Le Bal des Ardents, via Wikimedia Commons. |
En medio de la fiesta, Carlos con otros nobles se disfrazaron de hombres salvajes, con unos trajes hechos de lino y resina, es decir, material altamente inflamable, algo que claramente no habría sido aprobado por la Mutual de Seguridad. Y pasó lo que era esperable que pasara: los hombres disfrazados prendieron fuego con una antorcha y murieron quemados cuatro del grupo. El rey se salvó, pero después de eso se le terminaron de “escapar las cabras al monte”.
Carlos comenzó a tener periodos de amnesia temporal, en los que olvidaba su nombre –a veces pensaba que se llamaba Jorge– y dejaba de reconocer a su familia, o corría por el castillo gritando y aullando. Como si no fuera suficiente, Carlos también comenzó pensar que estaba hecho de vidrio y que podía quebrarse en cualquier momento, aunque no era el único. Como solución, se escondía en los closets del palacio, o se envolvía en varias mantas y pasaba horas sin moverse, y hasta pidió que le cosieran barras de fierro a la ropa para, ya saben, evitar quebrarse.
Como se podrán hacer la idea por su sobrenombre, Vlad III de Valaquia (1428/31-1476/7) o Vlad Dracula –sí, el verdadero Conde Drácula en el que se inspiró Bram Stoker– no tiene una biografía particularmente family friendly. Si bien Vlad no “peinaba la muñeca” como Justino II o Carlos VI, su sadismo hace que Ramsay Bolton sea un ser angélico en comparación. Las historias sobre la brutalidad de sus castigos comenzaron a circular contemporáneamente en Occidente, pero hay que tomar en cuenta que varias fueron especialmente exageradas por sus enemigos.

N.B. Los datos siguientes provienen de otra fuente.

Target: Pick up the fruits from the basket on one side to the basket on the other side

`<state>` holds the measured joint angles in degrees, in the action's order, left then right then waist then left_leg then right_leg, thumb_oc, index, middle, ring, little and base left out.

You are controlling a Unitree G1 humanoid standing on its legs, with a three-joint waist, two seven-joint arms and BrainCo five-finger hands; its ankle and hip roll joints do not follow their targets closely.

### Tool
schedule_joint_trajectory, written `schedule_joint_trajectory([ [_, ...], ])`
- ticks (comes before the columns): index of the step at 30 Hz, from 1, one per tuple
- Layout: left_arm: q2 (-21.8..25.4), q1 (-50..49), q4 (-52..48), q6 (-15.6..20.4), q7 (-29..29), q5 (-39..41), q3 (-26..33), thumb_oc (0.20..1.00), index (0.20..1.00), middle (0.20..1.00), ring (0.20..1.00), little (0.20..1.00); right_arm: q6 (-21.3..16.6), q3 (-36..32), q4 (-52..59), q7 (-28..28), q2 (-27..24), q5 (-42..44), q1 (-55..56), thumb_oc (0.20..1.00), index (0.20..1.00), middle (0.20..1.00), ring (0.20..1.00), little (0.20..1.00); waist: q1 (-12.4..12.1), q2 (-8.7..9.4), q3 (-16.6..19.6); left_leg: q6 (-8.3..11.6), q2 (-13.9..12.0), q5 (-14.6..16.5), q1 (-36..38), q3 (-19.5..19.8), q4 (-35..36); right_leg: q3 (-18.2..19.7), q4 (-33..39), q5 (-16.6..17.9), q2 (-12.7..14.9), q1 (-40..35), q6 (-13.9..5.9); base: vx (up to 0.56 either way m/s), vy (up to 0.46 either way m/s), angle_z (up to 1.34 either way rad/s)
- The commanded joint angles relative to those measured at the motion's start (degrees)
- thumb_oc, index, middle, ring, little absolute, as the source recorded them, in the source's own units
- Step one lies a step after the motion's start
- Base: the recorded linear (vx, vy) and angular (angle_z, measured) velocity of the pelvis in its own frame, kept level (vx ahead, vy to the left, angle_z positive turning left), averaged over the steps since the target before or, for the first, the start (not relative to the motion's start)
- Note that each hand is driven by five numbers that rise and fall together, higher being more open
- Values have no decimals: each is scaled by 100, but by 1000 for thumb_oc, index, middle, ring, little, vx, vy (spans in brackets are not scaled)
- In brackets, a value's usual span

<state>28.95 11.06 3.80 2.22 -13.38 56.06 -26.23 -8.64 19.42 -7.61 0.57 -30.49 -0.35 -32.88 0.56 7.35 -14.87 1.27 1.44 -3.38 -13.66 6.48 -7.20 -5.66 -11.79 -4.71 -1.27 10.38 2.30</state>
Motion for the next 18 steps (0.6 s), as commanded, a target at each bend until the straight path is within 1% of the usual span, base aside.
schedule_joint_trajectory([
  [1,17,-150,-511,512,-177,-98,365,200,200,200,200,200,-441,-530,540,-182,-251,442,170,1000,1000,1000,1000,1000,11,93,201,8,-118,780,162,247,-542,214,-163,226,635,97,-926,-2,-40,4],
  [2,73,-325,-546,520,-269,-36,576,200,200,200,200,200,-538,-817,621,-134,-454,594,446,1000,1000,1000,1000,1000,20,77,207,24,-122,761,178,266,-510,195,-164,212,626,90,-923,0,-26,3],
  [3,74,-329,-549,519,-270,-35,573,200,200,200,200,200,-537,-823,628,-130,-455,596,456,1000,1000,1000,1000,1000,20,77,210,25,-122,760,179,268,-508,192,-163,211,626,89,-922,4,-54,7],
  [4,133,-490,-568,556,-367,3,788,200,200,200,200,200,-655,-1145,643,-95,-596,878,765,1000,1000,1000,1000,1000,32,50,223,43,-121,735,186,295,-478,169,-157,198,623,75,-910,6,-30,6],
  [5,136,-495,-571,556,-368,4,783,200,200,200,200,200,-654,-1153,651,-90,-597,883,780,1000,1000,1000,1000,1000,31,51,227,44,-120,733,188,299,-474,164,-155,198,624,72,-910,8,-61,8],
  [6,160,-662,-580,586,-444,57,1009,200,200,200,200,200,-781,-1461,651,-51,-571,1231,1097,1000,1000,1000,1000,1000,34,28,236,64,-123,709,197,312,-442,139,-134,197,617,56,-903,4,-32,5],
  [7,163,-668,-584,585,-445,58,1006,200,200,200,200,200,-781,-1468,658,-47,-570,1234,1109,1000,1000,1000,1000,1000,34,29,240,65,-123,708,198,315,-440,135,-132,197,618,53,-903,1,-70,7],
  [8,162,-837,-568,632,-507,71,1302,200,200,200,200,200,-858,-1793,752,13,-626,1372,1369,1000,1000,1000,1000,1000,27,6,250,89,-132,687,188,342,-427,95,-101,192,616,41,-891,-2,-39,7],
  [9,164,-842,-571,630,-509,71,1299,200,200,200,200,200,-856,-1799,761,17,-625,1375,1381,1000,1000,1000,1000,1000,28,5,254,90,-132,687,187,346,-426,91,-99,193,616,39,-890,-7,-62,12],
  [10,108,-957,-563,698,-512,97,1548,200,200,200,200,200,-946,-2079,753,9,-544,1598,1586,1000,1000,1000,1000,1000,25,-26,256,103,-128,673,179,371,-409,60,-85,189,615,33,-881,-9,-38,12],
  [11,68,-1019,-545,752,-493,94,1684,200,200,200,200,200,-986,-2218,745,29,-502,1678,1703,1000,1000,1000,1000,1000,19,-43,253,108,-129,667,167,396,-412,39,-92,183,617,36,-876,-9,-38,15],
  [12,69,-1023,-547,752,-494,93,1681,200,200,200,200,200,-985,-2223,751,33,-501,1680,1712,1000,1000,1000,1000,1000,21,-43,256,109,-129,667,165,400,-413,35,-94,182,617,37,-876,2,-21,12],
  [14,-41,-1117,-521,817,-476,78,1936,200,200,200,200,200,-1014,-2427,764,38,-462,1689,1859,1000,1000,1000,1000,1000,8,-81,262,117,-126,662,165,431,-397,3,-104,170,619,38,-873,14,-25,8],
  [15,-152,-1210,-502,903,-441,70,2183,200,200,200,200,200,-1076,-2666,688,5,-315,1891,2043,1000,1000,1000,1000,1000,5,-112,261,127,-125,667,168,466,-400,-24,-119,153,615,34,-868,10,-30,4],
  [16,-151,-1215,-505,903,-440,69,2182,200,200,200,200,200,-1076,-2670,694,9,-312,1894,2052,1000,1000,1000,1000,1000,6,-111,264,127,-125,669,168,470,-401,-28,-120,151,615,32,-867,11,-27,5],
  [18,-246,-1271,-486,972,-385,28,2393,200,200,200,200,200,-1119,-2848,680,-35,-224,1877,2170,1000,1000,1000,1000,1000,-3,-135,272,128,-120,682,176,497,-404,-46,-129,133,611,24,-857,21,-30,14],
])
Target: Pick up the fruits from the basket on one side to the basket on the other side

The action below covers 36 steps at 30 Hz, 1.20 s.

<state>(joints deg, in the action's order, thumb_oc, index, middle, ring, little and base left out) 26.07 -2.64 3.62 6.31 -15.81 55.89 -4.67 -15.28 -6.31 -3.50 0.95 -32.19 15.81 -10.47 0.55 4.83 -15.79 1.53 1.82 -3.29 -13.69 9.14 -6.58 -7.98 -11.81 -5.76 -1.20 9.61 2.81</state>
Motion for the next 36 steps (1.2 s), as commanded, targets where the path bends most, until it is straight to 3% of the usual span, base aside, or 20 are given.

Entre las más famosas, se cuenta que cuando un grupo de mensajeros turcos se negaron a quitarse sus turbantes al presentarse ante él -por ser parte sus costumbres religiosas- Vlad habría mandado a clavarles los turbantes a la cabeza, para que así no tuvieran que quitárselos nunca más. Según un cronista turco, Vlad habría cercado la fortaleza en la que vivía con filas de enemigos empalados, mientras que del bosque que la rodeaba colgaban personas de las ramas de los árboles.
Vlad Tepes, via Wikimedia Commons. |
Así también, Laonikos Chalkokondyles, cronista griego que narró la caída de Constantinopla frente a los Turcos Otomanos en 1453, contaba que cuando el Sultán Mehmed II fue hasta Târgoviște, capital de Valaquia, a vengarse de Vlad –quien no solo se había negado a pagarle tributo, sino que también había matado y empalado a los oficiales enviados por Mehmed a hacer el cobro en persona– se sorprendió de encontrar las puertas de la ciudad abiertas de par en par y completamente desierta.
La sorpresa venía después: como regalo de bienvenida, Vlad le había dejado a Mehmed un bosque de estacas con 20 mil Otomanos empalados. Ante este paisaje digno de los Oscar Gore, Mehmed, comprensiblemente, agarró sus cosas y se volvió a Turquía, pero no sin alabar a un gobernante que era capaz de ejercer el poder de manera, digamos, tan eficaz. El mismo Vlad le habría contado al rey de Hungría en una carta en la que le pedía apoyo militar, cómo había matado decenas de miles de personas y, para no alardear sin pruebas, habría acompañado la correspondencia con “muestras” ad hoc, como cabezas, narices y orejas cortadas. Un lindo toque personal.
Es cierto que, lamentablemente, no hemos logrado librarnos del todo de gobernantes crueles o sádicos –el siglo XX tiene de sobra– pero al menos en una buena parte del mundo es bastante más difícil llegar y mantenerse en el poder estando totalmente majareta. Igual hay que reconocer que varios de nosotros estaríamos felices con un trono con ruedas para jugar a los autitos chocadores en la pega. Ya saben qué pedir la próxima vez que Recursos Humanos ande buscando ideas para mejorar el ambiente laboral.